═════ DATASET RECORDS

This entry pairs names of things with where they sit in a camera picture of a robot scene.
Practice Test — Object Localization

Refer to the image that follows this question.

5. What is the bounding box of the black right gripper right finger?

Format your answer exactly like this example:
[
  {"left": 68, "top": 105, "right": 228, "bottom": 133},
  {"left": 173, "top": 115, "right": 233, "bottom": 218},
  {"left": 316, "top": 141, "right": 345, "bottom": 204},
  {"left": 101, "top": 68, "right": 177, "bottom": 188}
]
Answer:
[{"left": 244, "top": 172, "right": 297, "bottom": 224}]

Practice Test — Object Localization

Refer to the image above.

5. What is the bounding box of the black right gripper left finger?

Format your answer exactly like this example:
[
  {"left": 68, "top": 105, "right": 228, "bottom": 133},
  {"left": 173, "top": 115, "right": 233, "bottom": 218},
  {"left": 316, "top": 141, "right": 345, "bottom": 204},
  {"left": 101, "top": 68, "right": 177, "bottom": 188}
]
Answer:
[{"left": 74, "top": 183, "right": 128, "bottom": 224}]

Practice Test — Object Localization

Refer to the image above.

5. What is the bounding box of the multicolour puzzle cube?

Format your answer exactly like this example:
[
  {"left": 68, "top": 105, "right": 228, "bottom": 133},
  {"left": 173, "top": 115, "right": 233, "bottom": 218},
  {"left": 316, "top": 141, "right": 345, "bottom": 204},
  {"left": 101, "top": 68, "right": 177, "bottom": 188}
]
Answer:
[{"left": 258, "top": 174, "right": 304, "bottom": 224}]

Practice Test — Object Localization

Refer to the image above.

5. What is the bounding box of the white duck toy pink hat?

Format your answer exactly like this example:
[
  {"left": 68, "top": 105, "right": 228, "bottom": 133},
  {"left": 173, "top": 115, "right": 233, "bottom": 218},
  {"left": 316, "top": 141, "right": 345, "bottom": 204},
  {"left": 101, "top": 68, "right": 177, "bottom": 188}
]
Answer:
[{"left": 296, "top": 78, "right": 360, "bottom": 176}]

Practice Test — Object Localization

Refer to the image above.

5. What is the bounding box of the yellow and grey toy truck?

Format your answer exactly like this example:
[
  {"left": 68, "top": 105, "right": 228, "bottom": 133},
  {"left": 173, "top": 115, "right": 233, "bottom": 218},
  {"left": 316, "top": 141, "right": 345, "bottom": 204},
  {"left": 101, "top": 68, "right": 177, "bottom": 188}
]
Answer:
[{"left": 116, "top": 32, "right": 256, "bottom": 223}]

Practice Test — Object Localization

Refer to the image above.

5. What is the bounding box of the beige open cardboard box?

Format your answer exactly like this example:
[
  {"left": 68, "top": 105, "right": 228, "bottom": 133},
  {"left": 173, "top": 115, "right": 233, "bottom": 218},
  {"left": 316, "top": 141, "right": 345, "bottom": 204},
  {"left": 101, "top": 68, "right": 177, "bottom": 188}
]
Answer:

══════════

• _EXERCISE DESCRIPTION_
Make an exact transcription of all the records.

• _RESPONSE AREA_
This entry pairs names of things with where they sit in a camera picture of a robot scene.
Practice Test — Object Localization

Refer to the image that follows this question.

5. What is the bounding box of the black right gripper right finger?

Format your answer exactly like this example:
[
  {"left": 68, "top": 105, "right": 228, "bottom": 133},
  {"left": 173, "top": 115, "right": 233, "bottom": 218},
  {"left": 316, "top": 141, "right": 345, "bottom": 204},
  {"left": 101, "top": 68, "right": 177, "bottom": 188}
]
Answer:
[{"left": 244, "top": 172, "right": 297, "bottom": 224}]

Practice Test — Object Localization

Refer to the image above.

5. What is the bounding box of the black right gripper left finger?

Format your answer exactly like this example:
[
  {"left": 68, "top": 105, "right": 228, "bottom": 133},
  {"left": 173, "top": 115, "right": 233, "bottom": 218},
  {"left": 316, "top": 141, "right": 345, "bottom": 204},
  {"left": 101, "top": 68, "right": 177, "bottom": 188}
]
Answer:
[{"left": 74, "top": 183, "right": 128, "bottom": 224}]

Practice Test — Object Localization

Refer to the image above.

5. What is the bounding box of the multicolour puzzle cube?

Format your answer exactly like this example:
[
  {"left": 68, "top": 105, "right": 228, "bottom": 133},
  {"left": 173, "top": 115, "right": 233, "bottom": 218},
  {"left": 316, "top": 141, "right": 345, "bottom": 204},
  {"left": 101, "top": 68, "right": 177, "bottom": 188}
]
Answer:
[{"left": 258, "top": 174, "right": 304, "bottom": 224}]

Practice Test — Object Localization

Refer to the image above.

5. What is the bounding box of the white duck toy pink hat?

Format your answer exactly like this example:
[
  {"left": 68, "top": 105, "right": 228, "bottom": 133},
  {"left": 173, "top": 115, "right": 233, "bottom": 218},
  {"left": 316, "top": 141, "right": 345, "bottom": 204},
  {"left": 101, "top": 68, "right": 177, "bottom": 188}
]
Answer:
[{"left": 296, "top": 78, "right": 360, "bottom": 176}]

Practice Test — Object Localization

Refer to the image above.

5. What is the bounding box of the yellow and grey toy truck?

Format your answer exactly like this example:
[
  {"left": 68, "top": 105, "right": 228, "bottom": 133},
  {"left": 173, "top": 115, "right": 233, "bottom": 218},
  {"left": 316, "top": 141, "right": 345, "bottom": 204},
  {"left": 101, "top": 68, "right": 177, "bottom": 188}
]
Answer:
[{"left": 116, "top": 32, "right": 256, "bottom": 223}]

Practice Test — Object Localization

Refer to the image above.

5. What is the bounding box of the beige open cardboard box?

Format your answer exactly like this example:
[
  {"left": 68, "top": 105, "right": 228, "bottom": 133},
  {"left": 173, "top": 115, "right": 233, "bottom": 218},
  {"left": 316, "top": 141, "right": 345, "bottom": 204},
  {"left": 101, "top": 68, "right": 177, "bottom": 188}
]
Answer:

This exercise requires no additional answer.